Wpis z mikrobloga

W temacie Morskiego Oka i ogólnie Stolicy Polskich Gór. W tamtym roku sprzedali nam bilety na Morskie o chyba 15:00 i nikt słowem nie wspomniał żebyśmy nie wchodzili o tej godzinie (i tak nie mieliśmy zamiaru na sama górę) bo nie zdążymy tylko wszystkie gorole szczęśliwe bo można orżnąć na busie i bilecie wstępu. Jak już place za wejście na szlak zlozony z asfaltowej drogi i pisze ze do 17:00 jezdza konie to chyba logiczne ze o 16:30 liczę ze będzie czekał na mnie koń. Zdaje sobie sprawę ze wiele osób z mniejszych miast nie rozumie co to poziom świadczenia usług i co znaczy dbanie o konsumenta i nie rozumie ogólnie całej tematyki związanej z customer experience, właśnie dlatego z roku na rok przyjeżdzają tu coraz gorsze samochody w sezonie bo jak kogoś stać to nie ma chęci jechać 8h z Warszawy żeby zastać oblodzone drogi, porozpierniczane i nieodśnieżone chodniki, błoto po pas przed wejściem na „sylwester z TVP”, Warszawskie ceny w knajpach do których uwaga MUSISZ CZEKAĆ W KOLEJKACH bo nie ma miejsc a na wszystkich stoiskach sery i pamiątki z jednej hurtowni. Herbata na Gubałówce? Dwie godziny w kolejce do wagonika, bilety po 30 zł „od konika” i na gorze godzina w kolejce po herbatę. Kuligi w deszczu po asfaltowej drodze, stanie w namiocie i jedzenie starej kiełbasy popijając sok ze spirytusem z napisem „grzaniec”.

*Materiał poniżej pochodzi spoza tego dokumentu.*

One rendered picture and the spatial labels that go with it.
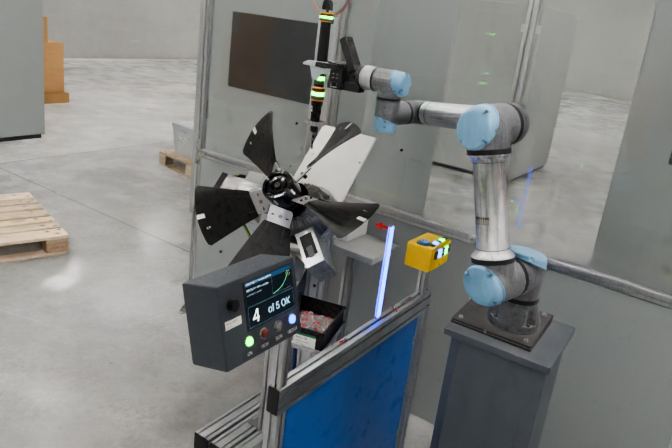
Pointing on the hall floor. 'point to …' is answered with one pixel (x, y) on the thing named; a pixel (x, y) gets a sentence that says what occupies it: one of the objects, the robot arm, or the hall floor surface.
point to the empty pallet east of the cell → (29, 228)
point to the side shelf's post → (346, 290)
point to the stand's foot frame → (233, 428)
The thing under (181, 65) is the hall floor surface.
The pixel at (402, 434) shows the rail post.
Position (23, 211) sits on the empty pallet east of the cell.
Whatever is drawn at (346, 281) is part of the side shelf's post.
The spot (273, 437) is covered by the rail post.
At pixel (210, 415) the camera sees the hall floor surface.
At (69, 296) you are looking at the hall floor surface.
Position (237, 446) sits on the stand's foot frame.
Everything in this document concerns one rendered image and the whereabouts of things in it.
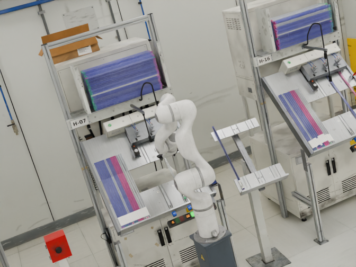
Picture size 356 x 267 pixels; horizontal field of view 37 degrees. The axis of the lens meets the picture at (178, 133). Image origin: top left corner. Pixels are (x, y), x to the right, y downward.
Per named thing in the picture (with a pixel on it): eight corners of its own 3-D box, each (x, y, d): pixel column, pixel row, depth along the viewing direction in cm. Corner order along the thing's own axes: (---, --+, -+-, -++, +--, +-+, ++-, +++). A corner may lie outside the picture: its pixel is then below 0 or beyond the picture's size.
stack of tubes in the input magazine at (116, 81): (163, 88, 372) (154, 51, 364) (95, 111, 358) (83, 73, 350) (158, 86, 384) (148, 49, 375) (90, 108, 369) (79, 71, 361)
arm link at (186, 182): (216, 206, 298) (206, 168, 291) (185, 217, 295) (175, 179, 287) (208, 198, 309) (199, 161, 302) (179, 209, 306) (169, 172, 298)
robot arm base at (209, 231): (232, 233, 304) (225, 204, 298) (204, 247, 297) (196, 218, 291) (215, 222, 320) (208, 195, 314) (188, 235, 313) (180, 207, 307)
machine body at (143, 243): (219, 263, 405) (201, 190, 385) (133, 301, 385) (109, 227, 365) (187, 230, 463) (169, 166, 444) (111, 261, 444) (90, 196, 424)

Przyjechałem do Zako któryś rok z rzędu bo mamy z naszymi znajomymi taka „tradycje” ale z roku na rok jest po prostu gorzej. Zostawiliśmy tutaj w 4 osoby w ciągu 4 dni około 10.000 PLN za takie „atrakcje” licząc ze coś się jednak w tym roku zmieni. Niestety, to była z naszej strony głupota i zrobiliśmy to ostatni raz.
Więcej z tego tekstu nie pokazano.